Claire shook her head in awe. If this started two weeks ago, then the virus spread and killed at alarming rates. They had to contain it now, before it spread to nearby cities like Port Harcourt.

She spotted one of the traps she’d laid, and knew without a doubt their efforts of the last few hours weren’t going to turn up anything. If Joyful Solomon was the index case, he didn’t contract the virus here. He brought it here, which meant he contracted it elsewhere—likely the Egbesu camp. Which also meant he may not be the index case.

She had to go to the camp.

Dayo must have been reading her thoughts, because before she even opened her mouth, he said, “No. Claire, it’s not safe.”

“Nowhere will be safe if this virus makes it to the cities.”

They reached the Toyota and she paused as Dayo helped Ebiere into the cab through the driver’s side. He shut the door, met her gaze over the hood.

“I have to go,” she said, “with or without you.
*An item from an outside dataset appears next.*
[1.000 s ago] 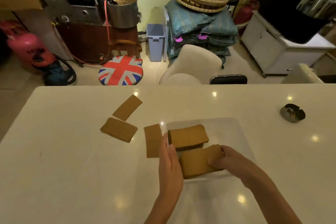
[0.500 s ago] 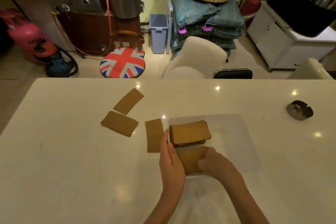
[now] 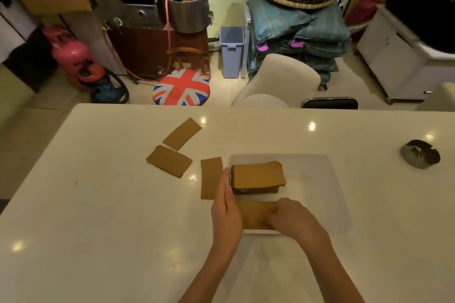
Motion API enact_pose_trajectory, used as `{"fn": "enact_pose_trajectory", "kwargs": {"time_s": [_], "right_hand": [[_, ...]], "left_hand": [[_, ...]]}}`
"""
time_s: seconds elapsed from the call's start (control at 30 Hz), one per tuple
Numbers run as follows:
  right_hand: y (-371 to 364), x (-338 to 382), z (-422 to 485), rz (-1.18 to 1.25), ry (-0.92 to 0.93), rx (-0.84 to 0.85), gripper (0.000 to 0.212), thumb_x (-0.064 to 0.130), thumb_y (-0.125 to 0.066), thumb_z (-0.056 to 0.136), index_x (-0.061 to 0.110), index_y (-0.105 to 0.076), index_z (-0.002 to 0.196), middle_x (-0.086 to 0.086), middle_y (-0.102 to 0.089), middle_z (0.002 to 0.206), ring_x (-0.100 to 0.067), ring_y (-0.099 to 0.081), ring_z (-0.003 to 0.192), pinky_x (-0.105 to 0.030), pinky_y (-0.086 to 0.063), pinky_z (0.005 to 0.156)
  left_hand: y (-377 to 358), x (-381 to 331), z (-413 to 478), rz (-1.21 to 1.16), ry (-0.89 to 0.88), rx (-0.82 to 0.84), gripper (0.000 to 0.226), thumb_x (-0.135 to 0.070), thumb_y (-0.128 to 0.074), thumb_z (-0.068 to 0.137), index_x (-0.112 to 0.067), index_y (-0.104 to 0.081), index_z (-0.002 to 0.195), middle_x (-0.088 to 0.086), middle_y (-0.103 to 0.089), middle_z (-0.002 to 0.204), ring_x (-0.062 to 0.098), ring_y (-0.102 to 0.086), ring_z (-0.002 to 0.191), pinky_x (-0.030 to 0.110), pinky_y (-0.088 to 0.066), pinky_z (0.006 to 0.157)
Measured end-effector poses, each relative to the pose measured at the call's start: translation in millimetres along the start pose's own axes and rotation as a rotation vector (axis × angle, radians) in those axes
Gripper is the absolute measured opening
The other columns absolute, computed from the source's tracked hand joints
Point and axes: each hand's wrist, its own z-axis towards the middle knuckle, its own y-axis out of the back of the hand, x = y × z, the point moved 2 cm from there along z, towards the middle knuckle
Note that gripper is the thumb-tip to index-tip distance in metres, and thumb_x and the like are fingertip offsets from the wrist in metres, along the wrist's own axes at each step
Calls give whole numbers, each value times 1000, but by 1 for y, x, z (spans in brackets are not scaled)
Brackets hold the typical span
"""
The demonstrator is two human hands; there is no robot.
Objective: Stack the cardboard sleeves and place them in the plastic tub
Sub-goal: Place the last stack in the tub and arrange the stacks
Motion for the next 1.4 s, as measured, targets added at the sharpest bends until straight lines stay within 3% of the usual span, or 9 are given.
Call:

It’s your choice.”

Dayo swore colorfully in both his native language and in English. “You’re going to get us killed.”

“You’ve seen what this virus does to people. We’re all dead if we don’t stop it. Your family, Sunday’s, mine. We’re on the precipice of a Black Plague-level event here.”

He said nothing for a long time. Lifted his face to the sky and let the rain pelt his face shield. Finally, he looked at her again. “Do you truly think it will get that bad?”

“With nearly one hundred percent fatality rate? Yes, Dayo. I really do.”

“All right. All right.” He opened the truck’s door again. “I’ll take you to the Egbesu camp.”